[Data excerpts]

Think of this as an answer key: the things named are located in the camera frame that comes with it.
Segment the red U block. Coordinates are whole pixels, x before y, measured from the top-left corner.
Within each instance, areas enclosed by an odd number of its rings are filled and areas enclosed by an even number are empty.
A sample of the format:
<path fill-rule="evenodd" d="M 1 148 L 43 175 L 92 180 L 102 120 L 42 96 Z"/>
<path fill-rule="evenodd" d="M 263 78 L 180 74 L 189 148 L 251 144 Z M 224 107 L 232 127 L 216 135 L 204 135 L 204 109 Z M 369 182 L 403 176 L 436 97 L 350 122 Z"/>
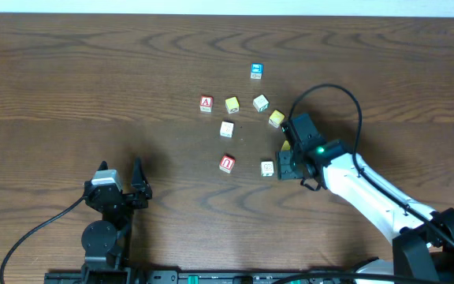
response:
<path fill-rule="evenodd" d="M 219 169 L 230 174 L 233 170 L 235 162 L 236 160 L 233 157 L 229 155 L 223 155 L 219 163 Z"/>

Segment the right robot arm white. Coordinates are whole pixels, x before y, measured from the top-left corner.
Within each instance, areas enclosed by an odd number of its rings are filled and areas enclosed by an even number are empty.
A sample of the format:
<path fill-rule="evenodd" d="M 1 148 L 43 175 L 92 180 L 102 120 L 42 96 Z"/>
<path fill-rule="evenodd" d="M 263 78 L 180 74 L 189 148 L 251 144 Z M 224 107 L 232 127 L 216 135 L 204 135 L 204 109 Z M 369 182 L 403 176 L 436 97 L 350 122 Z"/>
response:
<path fill-rule="evenodd" d="M 392 246 L 390 261 L 374 259 L 339 277 L 350 283 L 454 283 L 454 209 L 436 211 L 373 171 L 339 141 L 296 140 L 277 153 L 281 180 L 314 179 L 315 190 L 341 197 Z"/>

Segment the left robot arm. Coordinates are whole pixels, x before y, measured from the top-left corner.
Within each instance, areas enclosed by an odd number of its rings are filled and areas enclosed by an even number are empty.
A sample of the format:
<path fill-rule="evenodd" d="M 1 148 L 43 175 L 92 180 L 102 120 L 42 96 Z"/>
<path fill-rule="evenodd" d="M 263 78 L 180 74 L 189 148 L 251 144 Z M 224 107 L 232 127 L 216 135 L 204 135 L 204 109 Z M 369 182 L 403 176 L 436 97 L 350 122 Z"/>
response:
<path fill-rule="evenodd" d="M 82 233 L 85 257 L 80 281 L 84 284 L 146 281 L 144 273 L 128 263 L 134 211 L 148 207 L 152 198 L 139 158 L 134 162 L 131 187 L 134 192 L 123 192 L 118 172 L 110 170 L 105 161 L 84 182 L 85 204 L 102 214 Z"/>

- **AIM OF THE EXERCISE**
Repeat the records in full, exactly as they appear, without the pictures.

- **SOLUTION**
Think of this as an answer key: the things named are located in the camera frame that comes with it.
Segment the red U block. Coordinates are whole pixels, x before y, measured from the top-left corner.
Within each instance, areas enclosed by an odd number of its rings are filled and areas enclosed by an even number are empty.
A sample of the format:
<path fill-rule="evenodd" d="M 1 148 L 43 175 L 92 180 L 102 120 L 42 96 Z"/>
<path fill-rule="evenodd" d="M 263 78 L 180 74 L 189 148 L 251 144 Z M 224 107 L 232 127 L 216 135 L 204 135 L 204 109 Z M 369 182 L 403 176 L 436 97 L 350 122 Z"/>
response:
<path fill-rule="evenodd" d="M 219 169 L 230 174 L 233 170 L 235 162 L 236 160 L 233 157 L 229 155 L 223 155 L 219 163 Z"/>

Segment the right robot arm white. Coordinates are whole pixels, x before y, measured from the top-left corner.
Within each instance, areas enclosed by an odd number of its rings are filled and areas enclosed by an even number are empty.
A sample of the format:
<path fill-rule="evenodd" d="M 1 148 L 43 175 L 92 180 L 102 120 L 42 96 Z"/>
<path fill-rule="evenodd" d="M 263 78 L 180 74 L 189 148 L 251 144 Z M 224 107 L 232 127 L 216 135 L 204 135 L 204 109 Z M 369 182 L 403 176 L 436 97 L 350 122 Z"/>
response:
<path fill-rule="evenodd" d="M 392 246 L 390 261 L 374 259 L 339 277 L 350 283 L 454 283 L 454 209 L 436 211 L 373 171 L 339 141 L 296 140 L 277 153 L 281 180 L 314 179 L 315 190 L 341 197 Z"/>

Segment the left robot arm. Coordinates are whole pixels, x before y, measured from the top-left corner.
Within each instance, areas enclosed by an odd number of its rings are filled and areas enclosed by an even number are empty.
A sample of the format:
<path fill-rule="evenodd" d="M 1 148 L 43 175 L 92 180 L 102 120 L 42 96 Z"/>
<path fill-rule="evenodd" d="M 263 78 L 180 74 L 189 148 L 251 144 Z M 224 107 L 232 127 L 216 135 L 204 135 L 204 109 Z M 369 182 L 403 176 L 436 97 L 350 122 Z"/>
response:
<path fill-rule="evenodd" d="M 82 233 L 85 257 L 80 281 L 84 284 L 146 281 L 144 273 L 128 263 L 134 211 L 148 207 L 152 198 L 139 158 L 134 162 L 131 187 L 134 192 L 123 192 L 118 172 L 110 170 L 105 161 L 84 182 L 85 204 L 102 214 Z"/>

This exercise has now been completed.